This is a recent revelation for me but one I’m keeping close for the near-future — sure, it seems an odd thing to suggest that we should care less than we already do. It seems dismissive. Disrespectful, even. But authors care too much, in my experience. We care well-beyond the gates of rationality. We let The Perfect sit in its impossible-to-reach treehouse pelting us with sticks and stones and pieces of old GI Joe figures when really we should be happy aiming firmly for The Good. Caring less frees you. It frees you to write a bad draft and fix it later. It frees you from feeling stung by every not-five-star review. It frees you from the fear of the editor’s slashing pen. It frees you from the paralysis of rejection. IT FREES YOU FROM ESCAPED RUSSIAN CIRCUS BEARS WHO WANT TO SEX YOU UP WITH THEIR URSINEwhoa, wait, no, actually, I’m still afraid of that. Um. Where was I? Ah. Yes. Care less. Note that the lesson here isn’t don’t care. You should care. But you should also calm the fuck down a little, is all I’m saying.

19. Realize Your Reach

You can only control so much. You can’t control agents. Or publishers. Or the audience (unless you’re some kind of Pied Piper Svengali, which actually explains how some tremendously poopy books gets such rabid fan-throttling). You can control your story. You control characters, plot, the words on the page, rhythm, pacing. You control the quality of the work. So: control that. Write the best book you can possibly write. Everything else is a leaf on the river — you can maybe puff out your cheeks and blow it (heh, blow it) this way or that, but so much is left to the vagaries of fate. Control what you can control. Abide the rest.

20. Harden The Fuck Up, Care Bear

The writer’s back is studded with arrows, blow-darts, quills, one-star-reviews, red pens, rejection letters rolled up into tight little tubes and shellacked with editor spit so as to form the equivalent of prison shivs — it’s hard out there for a wandering penmonkey.
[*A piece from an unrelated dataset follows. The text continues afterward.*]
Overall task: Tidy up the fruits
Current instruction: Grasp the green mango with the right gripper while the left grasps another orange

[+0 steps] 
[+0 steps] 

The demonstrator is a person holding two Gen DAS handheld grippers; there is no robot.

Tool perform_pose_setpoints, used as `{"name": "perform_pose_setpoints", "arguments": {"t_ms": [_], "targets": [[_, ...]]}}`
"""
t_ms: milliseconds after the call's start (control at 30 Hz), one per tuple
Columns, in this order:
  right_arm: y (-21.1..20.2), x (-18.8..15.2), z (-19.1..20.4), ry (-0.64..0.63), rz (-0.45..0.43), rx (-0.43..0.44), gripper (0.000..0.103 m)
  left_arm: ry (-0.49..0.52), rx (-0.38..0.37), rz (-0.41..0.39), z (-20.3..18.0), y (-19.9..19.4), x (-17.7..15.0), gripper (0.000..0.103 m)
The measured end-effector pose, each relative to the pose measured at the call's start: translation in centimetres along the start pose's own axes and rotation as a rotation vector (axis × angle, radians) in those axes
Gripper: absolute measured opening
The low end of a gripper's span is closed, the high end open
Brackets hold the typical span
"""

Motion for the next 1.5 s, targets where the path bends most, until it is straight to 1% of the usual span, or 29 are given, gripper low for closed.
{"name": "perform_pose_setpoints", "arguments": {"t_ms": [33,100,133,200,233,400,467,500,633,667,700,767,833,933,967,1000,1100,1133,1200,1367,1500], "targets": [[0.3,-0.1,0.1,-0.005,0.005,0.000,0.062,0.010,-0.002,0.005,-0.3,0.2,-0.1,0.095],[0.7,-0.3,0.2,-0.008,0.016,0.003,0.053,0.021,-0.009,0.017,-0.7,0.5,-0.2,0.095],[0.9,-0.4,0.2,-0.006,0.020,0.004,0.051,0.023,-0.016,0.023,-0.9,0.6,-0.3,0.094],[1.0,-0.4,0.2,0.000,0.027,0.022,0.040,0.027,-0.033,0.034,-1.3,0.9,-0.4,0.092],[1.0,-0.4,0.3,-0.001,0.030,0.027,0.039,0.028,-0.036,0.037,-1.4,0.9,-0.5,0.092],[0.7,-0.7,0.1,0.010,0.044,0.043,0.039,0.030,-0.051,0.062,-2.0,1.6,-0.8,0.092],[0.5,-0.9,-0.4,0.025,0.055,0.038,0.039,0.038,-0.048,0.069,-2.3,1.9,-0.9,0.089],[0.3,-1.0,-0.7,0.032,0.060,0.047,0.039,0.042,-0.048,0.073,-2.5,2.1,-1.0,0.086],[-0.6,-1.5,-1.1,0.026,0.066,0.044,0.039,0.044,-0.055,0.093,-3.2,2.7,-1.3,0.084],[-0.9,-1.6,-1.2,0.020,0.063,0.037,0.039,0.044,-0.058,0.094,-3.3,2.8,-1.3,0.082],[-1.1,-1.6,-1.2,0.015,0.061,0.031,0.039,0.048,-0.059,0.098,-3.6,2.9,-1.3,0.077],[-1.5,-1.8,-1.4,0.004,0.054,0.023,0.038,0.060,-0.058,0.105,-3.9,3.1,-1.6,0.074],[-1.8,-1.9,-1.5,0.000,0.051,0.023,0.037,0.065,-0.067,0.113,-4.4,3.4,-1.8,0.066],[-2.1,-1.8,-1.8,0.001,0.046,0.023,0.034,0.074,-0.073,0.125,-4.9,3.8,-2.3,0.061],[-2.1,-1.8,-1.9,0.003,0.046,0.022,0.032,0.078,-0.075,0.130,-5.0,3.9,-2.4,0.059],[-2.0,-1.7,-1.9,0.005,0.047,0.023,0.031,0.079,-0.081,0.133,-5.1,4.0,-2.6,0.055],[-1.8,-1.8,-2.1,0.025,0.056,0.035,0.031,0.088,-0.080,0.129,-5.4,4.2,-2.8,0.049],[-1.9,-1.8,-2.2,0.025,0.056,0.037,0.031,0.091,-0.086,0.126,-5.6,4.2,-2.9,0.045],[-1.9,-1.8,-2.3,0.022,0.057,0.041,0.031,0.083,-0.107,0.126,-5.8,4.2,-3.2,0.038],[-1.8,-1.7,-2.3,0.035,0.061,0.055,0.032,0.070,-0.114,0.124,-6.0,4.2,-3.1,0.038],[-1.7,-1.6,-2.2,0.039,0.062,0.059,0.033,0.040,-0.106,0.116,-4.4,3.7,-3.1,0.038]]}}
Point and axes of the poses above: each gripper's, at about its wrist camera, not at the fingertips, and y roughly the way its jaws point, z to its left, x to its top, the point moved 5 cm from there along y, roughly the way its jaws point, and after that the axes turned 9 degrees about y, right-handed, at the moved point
We don’t have the equivalent of a hobo code, with chalk marks on the sidewalk indicating Dangerous Vanity Press Lives Here or Deluded Self-Publisher Blog High On His Own Ego Incoming or Thatta Way Lurks A Mean Old Editor-Face. So: cultivate calluses. Secrete enzymes to build your own authorial exoskeleton. Learn to take a punch. No glass-jaws in writing, pal.

21. Completo El Poopo

Finishing a story will separate you from most of the other writers — er, sorry, “writers” — out there in Authorland. Finish your work, space-case. Here, let me put it to you this way: finishing the worst piece of shit story you’ve ever written will feel a thousand times better than not finishing the most brilliant tale you’ve even spun. ACHIEVE NARRATIVE ORGASM. Ngggh. Yes.
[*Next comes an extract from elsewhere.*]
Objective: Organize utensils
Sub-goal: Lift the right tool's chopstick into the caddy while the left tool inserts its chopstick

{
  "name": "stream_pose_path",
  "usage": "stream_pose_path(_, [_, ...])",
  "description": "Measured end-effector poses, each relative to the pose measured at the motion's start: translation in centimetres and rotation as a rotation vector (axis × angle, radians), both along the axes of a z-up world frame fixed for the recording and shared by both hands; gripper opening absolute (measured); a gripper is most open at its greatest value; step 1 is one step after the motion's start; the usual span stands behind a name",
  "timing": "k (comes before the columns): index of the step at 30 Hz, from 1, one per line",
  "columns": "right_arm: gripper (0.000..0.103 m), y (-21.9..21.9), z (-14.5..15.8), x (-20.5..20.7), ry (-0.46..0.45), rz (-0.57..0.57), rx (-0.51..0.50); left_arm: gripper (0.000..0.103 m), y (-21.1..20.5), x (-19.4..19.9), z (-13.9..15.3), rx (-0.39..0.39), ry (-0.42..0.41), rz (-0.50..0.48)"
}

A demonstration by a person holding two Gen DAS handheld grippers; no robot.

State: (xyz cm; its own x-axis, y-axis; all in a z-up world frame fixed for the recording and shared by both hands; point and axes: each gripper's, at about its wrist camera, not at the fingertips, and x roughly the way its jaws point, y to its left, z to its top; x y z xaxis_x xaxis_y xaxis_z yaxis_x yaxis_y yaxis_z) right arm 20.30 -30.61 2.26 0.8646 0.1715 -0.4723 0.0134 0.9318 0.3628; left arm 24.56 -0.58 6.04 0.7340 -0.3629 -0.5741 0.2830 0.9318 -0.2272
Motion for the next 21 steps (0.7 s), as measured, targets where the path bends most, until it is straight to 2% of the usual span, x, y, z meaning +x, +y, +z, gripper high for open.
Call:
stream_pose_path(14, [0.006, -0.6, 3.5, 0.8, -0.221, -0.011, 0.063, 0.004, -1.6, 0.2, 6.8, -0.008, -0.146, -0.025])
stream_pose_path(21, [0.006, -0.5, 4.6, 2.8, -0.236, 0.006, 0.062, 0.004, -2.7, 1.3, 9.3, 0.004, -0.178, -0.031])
22. Read Your Work Out Loud

Don’t give me that look. Read your work aloud. Don’t argue. Don’t fight. It will help. I promise. I promise. I guarantee it. If you find it didn’t help you, lemme know. I will let you Taser me in the face. And by “me,” I mean, some other guy who will be my stand-in. Probably some real estate agent or tollbooth attendant.

23. Haters Gonna Hate

Fuck ’em. They’re part of the ecosystem. Drink the hate like it’s a Kahlua-and-cream. Inspiring love and hate is better than inspiring a middle-of-the-road mushy moderate shrug. I’d rather have, “YOUR STORY MADE ME MAIM THE MAILMAN JUST FOR DELIVERING IT TO ME” than a quavering “meh.”
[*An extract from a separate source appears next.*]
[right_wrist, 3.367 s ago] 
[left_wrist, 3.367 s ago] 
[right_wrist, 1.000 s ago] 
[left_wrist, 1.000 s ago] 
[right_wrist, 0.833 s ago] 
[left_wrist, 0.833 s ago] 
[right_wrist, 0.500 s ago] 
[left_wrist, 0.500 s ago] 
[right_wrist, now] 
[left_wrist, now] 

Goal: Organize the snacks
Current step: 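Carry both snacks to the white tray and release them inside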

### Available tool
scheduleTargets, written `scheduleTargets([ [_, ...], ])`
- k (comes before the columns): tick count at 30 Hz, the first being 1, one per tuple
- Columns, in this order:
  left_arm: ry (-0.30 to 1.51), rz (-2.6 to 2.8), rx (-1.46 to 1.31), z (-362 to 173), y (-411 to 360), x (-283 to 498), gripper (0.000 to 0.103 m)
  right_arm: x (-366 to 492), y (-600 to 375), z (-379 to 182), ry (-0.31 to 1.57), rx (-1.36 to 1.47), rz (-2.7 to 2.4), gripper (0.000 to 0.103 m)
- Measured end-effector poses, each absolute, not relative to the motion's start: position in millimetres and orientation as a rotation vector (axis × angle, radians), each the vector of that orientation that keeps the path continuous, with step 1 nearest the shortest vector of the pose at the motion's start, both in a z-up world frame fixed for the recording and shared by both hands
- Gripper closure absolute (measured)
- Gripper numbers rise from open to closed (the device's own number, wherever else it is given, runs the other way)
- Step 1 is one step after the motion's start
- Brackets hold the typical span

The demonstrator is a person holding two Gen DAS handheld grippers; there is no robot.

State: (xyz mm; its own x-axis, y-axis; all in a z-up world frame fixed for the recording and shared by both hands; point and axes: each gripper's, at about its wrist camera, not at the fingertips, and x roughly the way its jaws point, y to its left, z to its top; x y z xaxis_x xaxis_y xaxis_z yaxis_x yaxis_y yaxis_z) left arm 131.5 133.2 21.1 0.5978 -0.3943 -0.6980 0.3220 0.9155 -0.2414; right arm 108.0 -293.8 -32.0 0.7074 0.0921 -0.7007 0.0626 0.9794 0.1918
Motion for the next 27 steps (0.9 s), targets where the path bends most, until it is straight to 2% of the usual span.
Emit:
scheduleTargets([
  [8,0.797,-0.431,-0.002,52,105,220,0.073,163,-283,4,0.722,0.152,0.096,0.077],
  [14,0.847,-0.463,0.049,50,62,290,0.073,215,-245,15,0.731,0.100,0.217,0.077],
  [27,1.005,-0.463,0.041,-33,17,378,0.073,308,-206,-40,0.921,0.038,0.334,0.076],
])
24. On The Nature Of Writing Advice

Writing advice is neither good nor bad. It just is. It either works for you or it doesn’t. No one piece of advice is truly golden (with the exception of maybe Finish your shit and Don’t be a dick) — it’s all just that. Advice. It’s no better or worse than someone telling you what route to take to get to the zoo or what shirt to wear to that trailer park wedding. Like with every tool, pick it up, test its heft, give it a whirl. It works? Keep it. It fails? Fucking ditch it. Give writing advice no more importance than it is due.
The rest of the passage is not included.